> Exercise aim: The lines below that include "about" are to be found and copied.

Saved entries
+ + + + +

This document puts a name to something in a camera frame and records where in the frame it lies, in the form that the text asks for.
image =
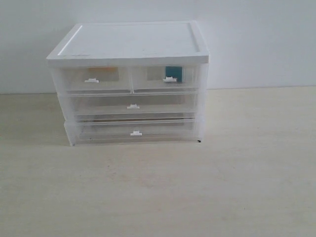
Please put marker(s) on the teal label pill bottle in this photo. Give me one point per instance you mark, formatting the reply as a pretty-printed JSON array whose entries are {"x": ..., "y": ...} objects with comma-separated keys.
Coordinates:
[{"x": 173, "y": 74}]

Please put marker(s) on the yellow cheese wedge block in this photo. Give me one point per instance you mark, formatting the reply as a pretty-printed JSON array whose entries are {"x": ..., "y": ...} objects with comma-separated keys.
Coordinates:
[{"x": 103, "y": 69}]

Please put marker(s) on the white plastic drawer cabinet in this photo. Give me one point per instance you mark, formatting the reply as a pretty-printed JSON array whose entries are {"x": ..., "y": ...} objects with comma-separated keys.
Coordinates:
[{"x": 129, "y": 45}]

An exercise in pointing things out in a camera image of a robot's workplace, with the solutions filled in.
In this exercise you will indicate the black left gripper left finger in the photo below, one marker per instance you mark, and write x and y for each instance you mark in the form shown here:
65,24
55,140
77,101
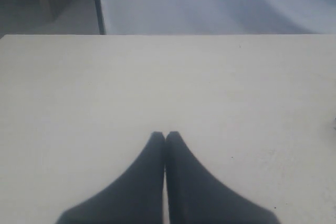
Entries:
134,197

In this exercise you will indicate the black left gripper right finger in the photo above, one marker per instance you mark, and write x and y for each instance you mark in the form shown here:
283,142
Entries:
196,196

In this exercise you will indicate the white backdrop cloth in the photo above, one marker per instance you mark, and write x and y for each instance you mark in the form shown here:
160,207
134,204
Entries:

+ + + + +

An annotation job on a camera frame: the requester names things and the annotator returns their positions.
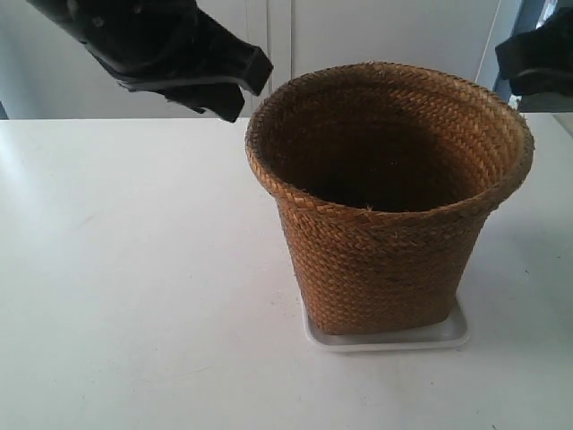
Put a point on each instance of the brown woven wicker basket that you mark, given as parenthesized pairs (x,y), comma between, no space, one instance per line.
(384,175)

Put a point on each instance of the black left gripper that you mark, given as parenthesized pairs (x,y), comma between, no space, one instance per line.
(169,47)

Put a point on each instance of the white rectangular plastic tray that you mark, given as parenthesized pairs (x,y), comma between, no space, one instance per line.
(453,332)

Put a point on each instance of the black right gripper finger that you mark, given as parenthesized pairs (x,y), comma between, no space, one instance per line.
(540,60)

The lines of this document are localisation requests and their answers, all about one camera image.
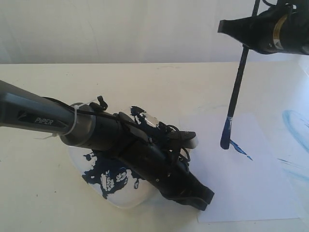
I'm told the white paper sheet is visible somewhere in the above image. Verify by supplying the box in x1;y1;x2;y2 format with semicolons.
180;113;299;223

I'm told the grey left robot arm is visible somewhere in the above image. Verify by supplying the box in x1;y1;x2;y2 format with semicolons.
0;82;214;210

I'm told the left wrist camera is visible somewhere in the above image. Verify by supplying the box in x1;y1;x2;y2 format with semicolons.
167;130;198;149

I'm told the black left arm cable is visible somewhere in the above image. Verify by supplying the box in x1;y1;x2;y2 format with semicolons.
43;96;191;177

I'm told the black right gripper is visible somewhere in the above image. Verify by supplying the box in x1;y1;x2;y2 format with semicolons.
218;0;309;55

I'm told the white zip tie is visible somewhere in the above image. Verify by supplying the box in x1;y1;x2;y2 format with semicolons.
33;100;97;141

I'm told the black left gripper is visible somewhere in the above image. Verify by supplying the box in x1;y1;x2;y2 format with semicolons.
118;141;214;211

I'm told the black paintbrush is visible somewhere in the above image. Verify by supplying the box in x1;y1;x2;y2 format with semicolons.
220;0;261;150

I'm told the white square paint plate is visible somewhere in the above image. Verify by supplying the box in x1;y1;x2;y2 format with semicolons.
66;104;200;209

+ + + + +

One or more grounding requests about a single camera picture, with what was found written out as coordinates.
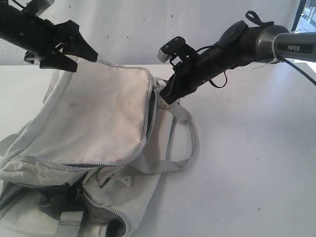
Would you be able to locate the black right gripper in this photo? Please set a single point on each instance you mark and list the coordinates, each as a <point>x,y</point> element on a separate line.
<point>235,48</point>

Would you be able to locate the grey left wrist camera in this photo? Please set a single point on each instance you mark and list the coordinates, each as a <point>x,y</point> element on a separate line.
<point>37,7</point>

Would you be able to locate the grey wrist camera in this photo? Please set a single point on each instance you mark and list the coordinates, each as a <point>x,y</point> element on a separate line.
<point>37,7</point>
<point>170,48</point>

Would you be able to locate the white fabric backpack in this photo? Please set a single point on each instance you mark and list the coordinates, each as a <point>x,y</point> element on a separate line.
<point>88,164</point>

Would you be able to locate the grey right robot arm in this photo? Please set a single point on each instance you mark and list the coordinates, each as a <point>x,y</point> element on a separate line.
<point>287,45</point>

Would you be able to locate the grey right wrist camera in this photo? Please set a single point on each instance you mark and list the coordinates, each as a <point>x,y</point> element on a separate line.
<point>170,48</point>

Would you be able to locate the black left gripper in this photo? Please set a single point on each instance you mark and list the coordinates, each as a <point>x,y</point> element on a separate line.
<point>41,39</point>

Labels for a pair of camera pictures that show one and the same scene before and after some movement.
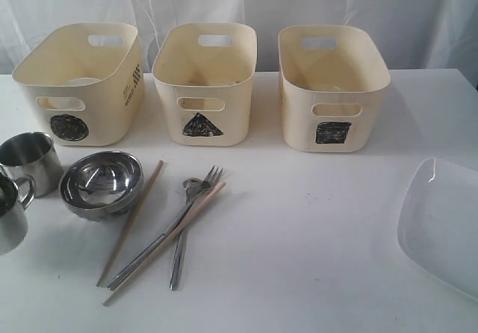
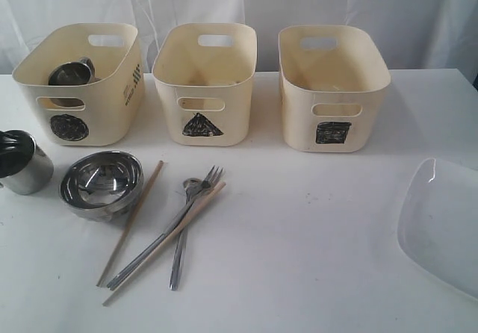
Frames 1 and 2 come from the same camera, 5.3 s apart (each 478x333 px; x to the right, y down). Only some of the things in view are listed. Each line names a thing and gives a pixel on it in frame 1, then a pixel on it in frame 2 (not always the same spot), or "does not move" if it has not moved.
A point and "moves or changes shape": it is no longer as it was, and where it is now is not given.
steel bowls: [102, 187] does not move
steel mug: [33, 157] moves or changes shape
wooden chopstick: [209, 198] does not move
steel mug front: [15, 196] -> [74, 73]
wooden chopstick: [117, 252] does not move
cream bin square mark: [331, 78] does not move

+ + + + +

> Solution:
The lines of this document are localisation requests and their answers, all about one camera image.
One or more grounding requests about a single camera picture, with what was found written out as coordinates.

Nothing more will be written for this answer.